Financial crime is multi-faceted, multi-national and very often invisible, making it hard to identify, measure and combat. Its impact is felt in many ways.

For those forced into slave labor by criminals infiltrating supply chains, or the victims of sex trafficking gangs who launder their profits through the financial system, the cost is catastrophic. For others, it is wrongly seen as a victimless crime, only impacting big businesses, and even having benefits for some such as cheaper goods. Organizations are paying a heavy financial cost, collectively spending billions trying to prevent financial crime, yet they are seeing ever greater amounts disappear from their businesses as a result of money laundering, fraud, theft and corruption.

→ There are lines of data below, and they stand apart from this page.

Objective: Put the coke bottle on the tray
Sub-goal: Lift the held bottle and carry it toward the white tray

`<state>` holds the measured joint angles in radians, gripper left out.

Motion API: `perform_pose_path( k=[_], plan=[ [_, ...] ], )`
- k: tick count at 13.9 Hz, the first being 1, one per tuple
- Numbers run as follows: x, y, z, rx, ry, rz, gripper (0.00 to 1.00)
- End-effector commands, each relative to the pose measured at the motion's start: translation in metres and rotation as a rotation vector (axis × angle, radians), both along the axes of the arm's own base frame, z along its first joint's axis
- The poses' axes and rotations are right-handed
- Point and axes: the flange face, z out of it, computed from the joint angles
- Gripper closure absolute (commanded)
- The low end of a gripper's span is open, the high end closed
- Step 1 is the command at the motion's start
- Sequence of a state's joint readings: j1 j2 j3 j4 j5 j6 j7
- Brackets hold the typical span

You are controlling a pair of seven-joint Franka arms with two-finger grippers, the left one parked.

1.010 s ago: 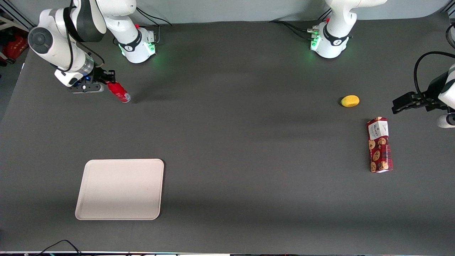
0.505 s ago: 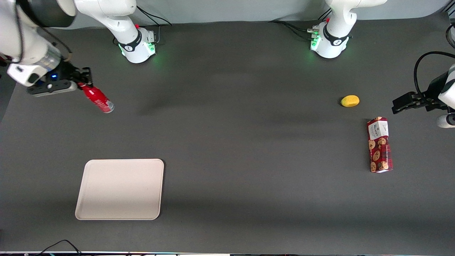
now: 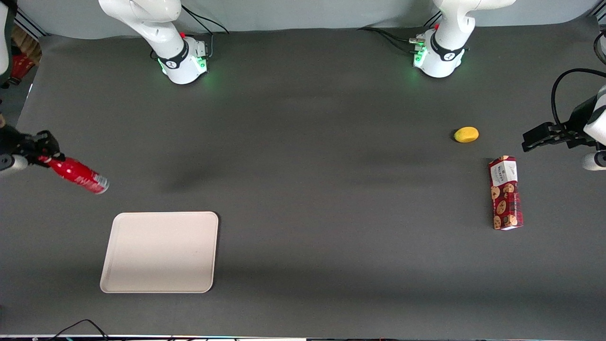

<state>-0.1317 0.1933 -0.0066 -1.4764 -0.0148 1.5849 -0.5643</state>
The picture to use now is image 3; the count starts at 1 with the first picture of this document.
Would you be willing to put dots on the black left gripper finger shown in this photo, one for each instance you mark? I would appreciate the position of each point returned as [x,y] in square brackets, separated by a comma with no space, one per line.
[544,135]

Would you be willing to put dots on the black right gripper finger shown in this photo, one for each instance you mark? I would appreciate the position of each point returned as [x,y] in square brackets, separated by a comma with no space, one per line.
[57,157]
[47,142]

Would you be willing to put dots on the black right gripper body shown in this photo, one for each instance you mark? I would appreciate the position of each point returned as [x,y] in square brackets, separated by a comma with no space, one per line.
[18,144]

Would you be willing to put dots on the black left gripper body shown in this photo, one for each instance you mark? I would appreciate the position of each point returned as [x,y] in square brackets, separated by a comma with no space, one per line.
[574,127]

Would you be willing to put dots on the red coke bottle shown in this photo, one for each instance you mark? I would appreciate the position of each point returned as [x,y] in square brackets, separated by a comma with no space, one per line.
[78,175]

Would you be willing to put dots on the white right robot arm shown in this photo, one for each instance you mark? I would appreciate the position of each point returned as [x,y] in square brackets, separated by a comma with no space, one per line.
[177,64]

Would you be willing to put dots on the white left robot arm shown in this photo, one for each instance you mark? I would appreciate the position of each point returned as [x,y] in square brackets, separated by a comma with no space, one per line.
[440,59]

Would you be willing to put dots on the beige plastic tray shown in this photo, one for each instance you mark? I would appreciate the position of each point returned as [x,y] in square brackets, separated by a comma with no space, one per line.
[161,253]

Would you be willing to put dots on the red tartan cookie box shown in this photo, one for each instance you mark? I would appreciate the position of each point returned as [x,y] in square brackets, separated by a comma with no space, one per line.
[505,199]

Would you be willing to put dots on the red background item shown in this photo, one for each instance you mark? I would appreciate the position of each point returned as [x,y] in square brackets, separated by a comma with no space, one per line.
[21,66]

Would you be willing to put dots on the yellow lemon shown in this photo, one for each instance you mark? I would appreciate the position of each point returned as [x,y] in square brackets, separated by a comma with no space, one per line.
[466,134]

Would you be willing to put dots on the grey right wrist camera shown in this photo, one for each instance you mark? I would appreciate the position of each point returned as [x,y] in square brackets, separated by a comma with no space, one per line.
[14,163]

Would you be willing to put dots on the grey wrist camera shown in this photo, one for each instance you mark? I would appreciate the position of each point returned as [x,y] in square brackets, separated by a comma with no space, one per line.
[594,161]
[14,163]

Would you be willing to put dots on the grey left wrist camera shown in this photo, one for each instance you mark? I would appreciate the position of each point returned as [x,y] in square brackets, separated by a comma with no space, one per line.
[594,161]

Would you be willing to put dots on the aluminium frame bar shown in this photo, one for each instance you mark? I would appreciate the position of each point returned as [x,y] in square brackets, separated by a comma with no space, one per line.
[29,22]

At a national level, revenues lost through financial crime mean governments collect less tax revenues and fewer schools and hospitals are built, causing disarray due to the criminal and terrorist activities it funds. At Refinitiv we are committed to uncovering the true scale of the challenge to raise awareness and create the data and coalitions that will increase our ability to fight financial crime together, more effectively around the world. To this end, we have commissioned an independent survey of over 2,300 senior executives in large companies, across 19 countries, to identify the true cost of the problem. We also conducted interviews with leading NGOs (Education Endowment Foundation, Transparency International UK, Walk Free Foundation) and the European Union’s law enforcement agency to reveal the wider economic, social and human impact. Finally, we identified ways in which business, governments and Refinitiv are working together to lead the fight against financial crime.